DIRECTIONS FOR THIS TASK - Work out how many lines below contain the word "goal". Only the number is wanted.

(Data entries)
• • • • •

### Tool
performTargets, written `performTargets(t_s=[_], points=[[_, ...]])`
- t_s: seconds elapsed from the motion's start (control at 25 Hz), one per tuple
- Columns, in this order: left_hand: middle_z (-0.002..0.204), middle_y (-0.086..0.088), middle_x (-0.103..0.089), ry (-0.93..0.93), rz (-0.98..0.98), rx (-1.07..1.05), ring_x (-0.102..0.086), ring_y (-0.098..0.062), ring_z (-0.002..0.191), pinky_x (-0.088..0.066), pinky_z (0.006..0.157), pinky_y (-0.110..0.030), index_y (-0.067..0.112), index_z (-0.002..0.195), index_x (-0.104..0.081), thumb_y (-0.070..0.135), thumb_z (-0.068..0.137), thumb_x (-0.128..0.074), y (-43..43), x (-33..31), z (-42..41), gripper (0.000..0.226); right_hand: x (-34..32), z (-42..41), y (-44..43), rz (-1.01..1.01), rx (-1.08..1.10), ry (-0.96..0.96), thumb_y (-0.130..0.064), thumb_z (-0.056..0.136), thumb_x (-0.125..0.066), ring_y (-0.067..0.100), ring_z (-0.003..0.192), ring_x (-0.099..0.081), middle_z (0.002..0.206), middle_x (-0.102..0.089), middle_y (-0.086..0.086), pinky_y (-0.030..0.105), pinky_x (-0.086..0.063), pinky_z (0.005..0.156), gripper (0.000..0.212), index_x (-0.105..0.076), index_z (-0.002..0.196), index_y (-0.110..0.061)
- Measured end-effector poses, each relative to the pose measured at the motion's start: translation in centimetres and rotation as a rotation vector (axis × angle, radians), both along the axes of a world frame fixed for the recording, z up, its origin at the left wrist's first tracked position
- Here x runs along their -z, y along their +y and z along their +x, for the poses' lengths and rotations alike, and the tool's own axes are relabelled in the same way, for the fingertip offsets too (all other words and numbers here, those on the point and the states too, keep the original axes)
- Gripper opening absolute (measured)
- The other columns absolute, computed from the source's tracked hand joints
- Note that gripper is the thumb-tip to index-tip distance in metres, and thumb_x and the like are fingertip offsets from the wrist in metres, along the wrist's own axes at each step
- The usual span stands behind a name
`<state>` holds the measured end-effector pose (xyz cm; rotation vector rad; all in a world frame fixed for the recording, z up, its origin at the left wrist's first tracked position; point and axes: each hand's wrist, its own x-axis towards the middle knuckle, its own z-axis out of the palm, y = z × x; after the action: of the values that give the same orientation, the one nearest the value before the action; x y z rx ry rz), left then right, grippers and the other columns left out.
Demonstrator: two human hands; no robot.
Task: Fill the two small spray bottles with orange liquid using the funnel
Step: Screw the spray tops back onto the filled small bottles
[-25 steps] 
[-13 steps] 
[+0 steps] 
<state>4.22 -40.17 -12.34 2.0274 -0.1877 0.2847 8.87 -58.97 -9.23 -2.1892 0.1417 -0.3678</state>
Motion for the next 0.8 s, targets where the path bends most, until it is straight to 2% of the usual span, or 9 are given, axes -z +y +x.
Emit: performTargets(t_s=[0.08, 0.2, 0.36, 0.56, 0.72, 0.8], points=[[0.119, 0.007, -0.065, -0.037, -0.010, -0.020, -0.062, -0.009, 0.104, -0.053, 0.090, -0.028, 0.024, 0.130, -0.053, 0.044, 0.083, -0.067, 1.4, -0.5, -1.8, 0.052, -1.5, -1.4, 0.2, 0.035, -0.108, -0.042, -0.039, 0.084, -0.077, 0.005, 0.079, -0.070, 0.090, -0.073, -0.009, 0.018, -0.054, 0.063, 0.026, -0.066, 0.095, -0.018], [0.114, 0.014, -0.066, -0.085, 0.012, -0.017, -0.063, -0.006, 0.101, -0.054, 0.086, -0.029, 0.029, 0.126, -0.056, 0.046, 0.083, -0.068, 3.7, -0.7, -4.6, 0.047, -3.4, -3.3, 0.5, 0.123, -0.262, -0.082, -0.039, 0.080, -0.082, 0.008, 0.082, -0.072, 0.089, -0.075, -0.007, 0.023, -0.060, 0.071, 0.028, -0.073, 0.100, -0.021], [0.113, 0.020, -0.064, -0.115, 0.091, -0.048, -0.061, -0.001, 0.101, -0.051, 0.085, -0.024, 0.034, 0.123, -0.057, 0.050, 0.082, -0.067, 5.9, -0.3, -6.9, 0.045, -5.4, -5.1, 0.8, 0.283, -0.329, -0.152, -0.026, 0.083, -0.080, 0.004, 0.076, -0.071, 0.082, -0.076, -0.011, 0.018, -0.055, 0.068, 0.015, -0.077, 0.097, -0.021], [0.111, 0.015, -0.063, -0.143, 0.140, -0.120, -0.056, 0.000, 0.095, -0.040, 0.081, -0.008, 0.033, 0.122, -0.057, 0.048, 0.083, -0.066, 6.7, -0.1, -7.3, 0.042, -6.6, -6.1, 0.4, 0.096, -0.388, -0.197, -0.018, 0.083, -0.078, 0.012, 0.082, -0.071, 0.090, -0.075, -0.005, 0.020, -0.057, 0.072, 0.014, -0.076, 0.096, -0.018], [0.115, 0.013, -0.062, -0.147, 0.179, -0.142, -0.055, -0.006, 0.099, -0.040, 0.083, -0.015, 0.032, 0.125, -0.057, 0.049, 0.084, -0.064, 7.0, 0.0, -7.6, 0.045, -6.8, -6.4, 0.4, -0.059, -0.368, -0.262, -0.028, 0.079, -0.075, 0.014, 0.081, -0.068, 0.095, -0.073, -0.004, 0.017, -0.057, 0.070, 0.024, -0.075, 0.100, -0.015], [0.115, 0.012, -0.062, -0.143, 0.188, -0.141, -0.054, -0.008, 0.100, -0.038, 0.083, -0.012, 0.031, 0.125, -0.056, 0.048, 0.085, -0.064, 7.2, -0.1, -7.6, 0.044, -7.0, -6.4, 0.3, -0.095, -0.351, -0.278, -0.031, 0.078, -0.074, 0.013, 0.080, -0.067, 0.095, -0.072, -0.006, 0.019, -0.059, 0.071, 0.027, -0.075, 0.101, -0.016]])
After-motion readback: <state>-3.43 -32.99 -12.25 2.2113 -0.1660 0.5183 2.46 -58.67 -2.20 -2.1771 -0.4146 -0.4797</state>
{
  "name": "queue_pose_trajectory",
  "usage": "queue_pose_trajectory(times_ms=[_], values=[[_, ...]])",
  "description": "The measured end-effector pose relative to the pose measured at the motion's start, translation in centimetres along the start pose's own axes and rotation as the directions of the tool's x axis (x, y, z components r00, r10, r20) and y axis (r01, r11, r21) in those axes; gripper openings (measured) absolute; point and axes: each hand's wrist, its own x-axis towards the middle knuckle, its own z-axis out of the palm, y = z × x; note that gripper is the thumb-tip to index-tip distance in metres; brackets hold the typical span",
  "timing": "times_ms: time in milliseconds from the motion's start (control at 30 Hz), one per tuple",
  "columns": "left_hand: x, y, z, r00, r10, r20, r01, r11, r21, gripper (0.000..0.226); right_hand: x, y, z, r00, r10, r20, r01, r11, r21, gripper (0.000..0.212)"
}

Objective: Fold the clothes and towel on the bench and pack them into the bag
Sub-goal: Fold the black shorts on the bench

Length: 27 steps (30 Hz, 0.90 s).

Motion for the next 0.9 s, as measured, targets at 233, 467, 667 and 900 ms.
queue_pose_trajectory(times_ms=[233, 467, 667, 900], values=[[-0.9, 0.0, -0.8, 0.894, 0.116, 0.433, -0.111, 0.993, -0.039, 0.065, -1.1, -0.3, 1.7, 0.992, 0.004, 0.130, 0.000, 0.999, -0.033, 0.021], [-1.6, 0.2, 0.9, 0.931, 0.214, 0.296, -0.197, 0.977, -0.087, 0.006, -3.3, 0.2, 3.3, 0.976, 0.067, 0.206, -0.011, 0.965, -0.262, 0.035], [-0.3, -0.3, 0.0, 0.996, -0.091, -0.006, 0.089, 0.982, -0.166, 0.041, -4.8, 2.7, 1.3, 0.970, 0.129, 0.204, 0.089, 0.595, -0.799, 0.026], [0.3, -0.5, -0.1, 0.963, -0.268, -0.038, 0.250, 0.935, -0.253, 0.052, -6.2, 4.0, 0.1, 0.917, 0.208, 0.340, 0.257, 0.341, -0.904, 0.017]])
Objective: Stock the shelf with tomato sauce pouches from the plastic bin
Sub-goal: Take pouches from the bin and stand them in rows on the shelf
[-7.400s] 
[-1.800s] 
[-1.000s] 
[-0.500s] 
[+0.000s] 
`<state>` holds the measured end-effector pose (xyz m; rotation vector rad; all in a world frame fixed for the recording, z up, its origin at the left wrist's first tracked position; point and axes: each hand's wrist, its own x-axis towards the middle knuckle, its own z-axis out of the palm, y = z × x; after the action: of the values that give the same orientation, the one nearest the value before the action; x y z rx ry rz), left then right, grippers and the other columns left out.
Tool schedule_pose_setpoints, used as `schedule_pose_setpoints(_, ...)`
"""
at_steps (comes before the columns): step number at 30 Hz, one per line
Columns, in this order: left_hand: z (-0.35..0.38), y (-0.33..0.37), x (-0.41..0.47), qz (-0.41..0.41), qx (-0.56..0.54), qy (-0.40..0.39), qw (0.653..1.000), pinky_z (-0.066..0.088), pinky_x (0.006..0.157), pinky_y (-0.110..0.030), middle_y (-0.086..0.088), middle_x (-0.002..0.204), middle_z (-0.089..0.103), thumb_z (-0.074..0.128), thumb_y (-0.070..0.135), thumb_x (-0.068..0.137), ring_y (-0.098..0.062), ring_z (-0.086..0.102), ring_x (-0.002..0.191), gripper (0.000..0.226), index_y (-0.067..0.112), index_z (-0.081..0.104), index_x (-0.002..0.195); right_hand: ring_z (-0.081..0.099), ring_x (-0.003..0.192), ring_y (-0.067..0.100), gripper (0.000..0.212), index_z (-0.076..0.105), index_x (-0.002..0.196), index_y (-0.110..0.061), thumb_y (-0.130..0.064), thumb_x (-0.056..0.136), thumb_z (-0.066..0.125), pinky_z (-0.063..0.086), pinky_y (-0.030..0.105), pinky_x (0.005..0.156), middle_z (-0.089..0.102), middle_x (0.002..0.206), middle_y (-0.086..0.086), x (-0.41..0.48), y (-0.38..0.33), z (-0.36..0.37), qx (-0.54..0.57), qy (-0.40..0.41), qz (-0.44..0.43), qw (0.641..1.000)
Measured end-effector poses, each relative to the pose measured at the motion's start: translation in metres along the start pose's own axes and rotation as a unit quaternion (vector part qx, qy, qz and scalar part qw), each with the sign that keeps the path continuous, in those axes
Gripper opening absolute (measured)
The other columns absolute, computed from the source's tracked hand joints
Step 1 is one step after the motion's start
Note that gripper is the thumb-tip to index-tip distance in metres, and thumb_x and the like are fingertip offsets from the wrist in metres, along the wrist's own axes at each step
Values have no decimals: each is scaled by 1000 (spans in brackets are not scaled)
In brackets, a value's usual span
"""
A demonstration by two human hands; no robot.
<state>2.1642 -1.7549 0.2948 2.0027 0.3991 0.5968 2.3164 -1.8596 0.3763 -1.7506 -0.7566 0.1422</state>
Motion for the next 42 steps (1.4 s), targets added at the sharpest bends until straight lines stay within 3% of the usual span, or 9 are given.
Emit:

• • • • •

REPLY TO THE TASK - 2